National Grid has been split into an asset owner and a systems operator/planner. The latter is gov owned. One supposes the asset owner has some sort of “service level agreement” – withg respect to its efforts to maintain the asset. Repeat this with the wtaer companies (& the DNOs (electrical) )- strip out operations & planning (put into gov ownership) and leave the assets owned by the current rabble & then impose an SLA that covers:
leaks
sewage
Link profits (which can be both positive & negative) to the SLA. This could then lead to the water companies failing and being picked up for a song. Wont’ happen because as Mr Schofiled observes (via Late Soviet Britain) , the UK is in neoliberal land and the two main parties are quite happy to keep the experiment running. Indeed, I’d argue that Reeves in LINO is far too stupid to understand the arguments for change contained in the book. I’m at the same chapter. The book should be required reading for all politicos.
Arrogance!? Arrogance!?
This is criminality – that’s what this is.
This is the rich creating their utopia right in plain sight.
Rule breakers and not rule takers for sure.

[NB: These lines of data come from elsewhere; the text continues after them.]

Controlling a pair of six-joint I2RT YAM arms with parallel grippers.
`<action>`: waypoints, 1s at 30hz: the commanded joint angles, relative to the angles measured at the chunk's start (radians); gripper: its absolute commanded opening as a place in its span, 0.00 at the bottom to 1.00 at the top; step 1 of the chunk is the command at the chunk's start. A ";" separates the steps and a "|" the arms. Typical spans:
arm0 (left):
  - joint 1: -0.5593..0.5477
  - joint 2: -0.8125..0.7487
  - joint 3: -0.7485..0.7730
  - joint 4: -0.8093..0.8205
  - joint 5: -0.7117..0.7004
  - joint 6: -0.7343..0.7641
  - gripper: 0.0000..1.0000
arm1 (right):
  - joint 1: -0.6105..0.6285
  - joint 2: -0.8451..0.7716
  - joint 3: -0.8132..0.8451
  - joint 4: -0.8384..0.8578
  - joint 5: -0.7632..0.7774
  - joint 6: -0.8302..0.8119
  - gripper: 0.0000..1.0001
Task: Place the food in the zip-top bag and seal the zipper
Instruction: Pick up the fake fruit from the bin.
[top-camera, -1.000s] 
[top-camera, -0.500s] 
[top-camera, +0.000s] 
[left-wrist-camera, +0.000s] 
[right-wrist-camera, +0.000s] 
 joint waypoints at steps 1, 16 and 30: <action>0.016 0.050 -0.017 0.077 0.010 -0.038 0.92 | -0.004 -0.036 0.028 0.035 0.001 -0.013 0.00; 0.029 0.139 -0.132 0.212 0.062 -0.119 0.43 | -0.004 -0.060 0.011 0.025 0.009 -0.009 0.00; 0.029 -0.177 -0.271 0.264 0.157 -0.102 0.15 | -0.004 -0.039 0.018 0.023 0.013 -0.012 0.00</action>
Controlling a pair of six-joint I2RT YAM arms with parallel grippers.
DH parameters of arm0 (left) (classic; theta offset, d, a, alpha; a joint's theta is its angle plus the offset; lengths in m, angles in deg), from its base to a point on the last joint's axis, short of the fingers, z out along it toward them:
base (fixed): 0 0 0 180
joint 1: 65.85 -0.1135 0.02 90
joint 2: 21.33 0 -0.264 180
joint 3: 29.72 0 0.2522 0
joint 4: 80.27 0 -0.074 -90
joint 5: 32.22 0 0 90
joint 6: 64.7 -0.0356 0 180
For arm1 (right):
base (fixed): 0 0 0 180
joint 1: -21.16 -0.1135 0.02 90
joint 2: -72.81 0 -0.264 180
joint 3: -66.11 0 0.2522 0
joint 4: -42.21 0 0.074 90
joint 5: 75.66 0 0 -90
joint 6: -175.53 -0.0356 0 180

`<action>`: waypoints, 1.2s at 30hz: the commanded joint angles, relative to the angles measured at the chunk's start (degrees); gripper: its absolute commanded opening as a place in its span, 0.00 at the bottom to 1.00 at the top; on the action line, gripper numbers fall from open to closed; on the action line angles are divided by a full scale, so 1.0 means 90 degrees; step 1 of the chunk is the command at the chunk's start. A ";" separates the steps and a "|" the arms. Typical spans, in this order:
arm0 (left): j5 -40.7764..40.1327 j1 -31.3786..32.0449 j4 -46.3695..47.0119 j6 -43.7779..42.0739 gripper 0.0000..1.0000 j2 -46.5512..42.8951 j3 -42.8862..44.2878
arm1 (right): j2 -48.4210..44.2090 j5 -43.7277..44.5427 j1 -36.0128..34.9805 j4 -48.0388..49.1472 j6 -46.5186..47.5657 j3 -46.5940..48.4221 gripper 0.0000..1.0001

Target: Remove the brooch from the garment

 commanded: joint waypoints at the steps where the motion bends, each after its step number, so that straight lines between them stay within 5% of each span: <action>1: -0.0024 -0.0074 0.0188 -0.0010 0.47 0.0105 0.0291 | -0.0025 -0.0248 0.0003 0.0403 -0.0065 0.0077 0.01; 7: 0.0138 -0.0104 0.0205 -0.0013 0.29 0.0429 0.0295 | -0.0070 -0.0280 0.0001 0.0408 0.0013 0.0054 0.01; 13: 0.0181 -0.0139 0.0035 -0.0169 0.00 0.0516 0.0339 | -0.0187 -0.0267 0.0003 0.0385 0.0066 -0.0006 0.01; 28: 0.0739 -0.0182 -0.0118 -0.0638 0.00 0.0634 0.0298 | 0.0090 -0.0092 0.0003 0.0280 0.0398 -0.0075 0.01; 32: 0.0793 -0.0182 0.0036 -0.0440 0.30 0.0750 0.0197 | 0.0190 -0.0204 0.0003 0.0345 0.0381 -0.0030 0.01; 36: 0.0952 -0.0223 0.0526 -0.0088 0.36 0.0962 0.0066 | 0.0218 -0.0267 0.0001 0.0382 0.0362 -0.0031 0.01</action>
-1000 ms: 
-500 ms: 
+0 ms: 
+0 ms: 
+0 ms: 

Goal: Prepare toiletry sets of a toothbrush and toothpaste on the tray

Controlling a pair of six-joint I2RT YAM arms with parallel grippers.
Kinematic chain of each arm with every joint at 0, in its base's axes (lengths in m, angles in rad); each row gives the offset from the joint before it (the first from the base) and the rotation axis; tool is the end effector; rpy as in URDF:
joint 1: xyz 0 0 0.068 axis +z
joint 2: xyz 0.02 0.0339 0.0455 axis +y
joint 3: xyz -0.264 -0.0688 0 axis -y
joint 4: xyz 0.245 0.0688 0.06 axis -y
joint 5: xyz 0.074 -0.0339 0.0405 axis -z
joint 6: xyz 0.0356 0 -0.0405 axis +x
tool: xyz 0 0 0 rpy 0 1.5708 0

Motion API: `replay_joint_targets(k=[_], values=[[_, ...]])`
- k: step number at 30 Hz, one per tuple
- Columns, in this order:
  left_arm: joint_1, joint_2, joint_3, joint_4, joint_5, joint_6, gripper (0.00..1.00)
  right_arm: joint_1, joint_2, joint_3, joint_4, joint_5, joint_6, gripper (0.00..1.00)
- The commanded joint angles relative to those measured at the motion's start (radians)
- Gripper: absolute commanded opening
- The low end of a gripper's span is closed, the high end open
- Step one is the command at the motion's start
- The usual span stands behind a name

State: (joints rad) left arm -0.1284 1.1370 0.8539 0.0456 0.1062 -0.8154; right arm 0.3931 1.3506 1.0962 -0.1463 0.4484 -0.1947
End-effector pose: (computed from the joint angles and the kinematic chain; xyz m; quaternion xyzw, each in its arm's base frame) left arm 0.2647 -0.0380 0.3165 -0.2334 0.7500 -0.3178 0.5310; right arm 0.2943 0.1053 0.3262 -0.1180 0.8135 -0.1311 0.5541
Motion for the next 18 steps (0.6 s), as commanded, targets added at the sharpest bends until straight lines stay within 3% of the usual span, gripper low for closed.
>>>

This may be one of the reasons Sunak and the Tories want to wait as long as possible before an election. Get as much of this type of legislation on the books before being booted out.
I presume that if water co. shares tanked it would significantly affect the FTSE. So the Cons are once again protecting the City above all us “plebs”.
Not much
Most are unquoted
This is no surprise. Britain has never, ever been committed to “free markets”; that is just empty spin. Britain has always been monopolist by instinct. The United States has the SEC, and although it is not always effective, this is usually because of how slowly it functions; but its anti-trust powers have real teeth, and the courts apply them.
Britain has never had adequate anti-monopolist legislation or powers. This is quite deliberate; set up the system in the shadows, if possible. In Britain all regulation is designed to be structurally weak; typically serving the regulated industry first. Thus regulation in virtually everything is designed to fail.
What British neoliberalism doesn’t like is public monopoly. If the only way to operate an industry or service is through monopoly it must be a private monopoly; a protected rip-off. Private interest must be entitled to make-off with the profits or rip-off the public; and if the operation is so badly run it still fails; it must be guaranteed survival, and resurrection.
Neoliberalism is a cult, an infection of the body politic.
Much to agree with
“… but they obviously read the runes of forthcoming water industry failure as I did”
The Oracle of Ely strikes again. A bit like the Oracle of Delphi, except less coherent.
The FT and Bloomberg thought so. Both have been in touch.
Stands to reason that, if the shareholders of water companies are permitted to retain some value in an administration, then it will inevitably be at the expense of the creditors.
Do you think that suppliers might start to demand payment with order?
I would.
I remember that we were told that privatising the water companies would allow them to borrow money on the markets to reduce leaks and separate storm water and sewage. They certainly borrowed money but to only buy their own shares and boots the CEO’s bonuses
This is just another example of the current government doing what they can to protect their friends and try to box in the next government.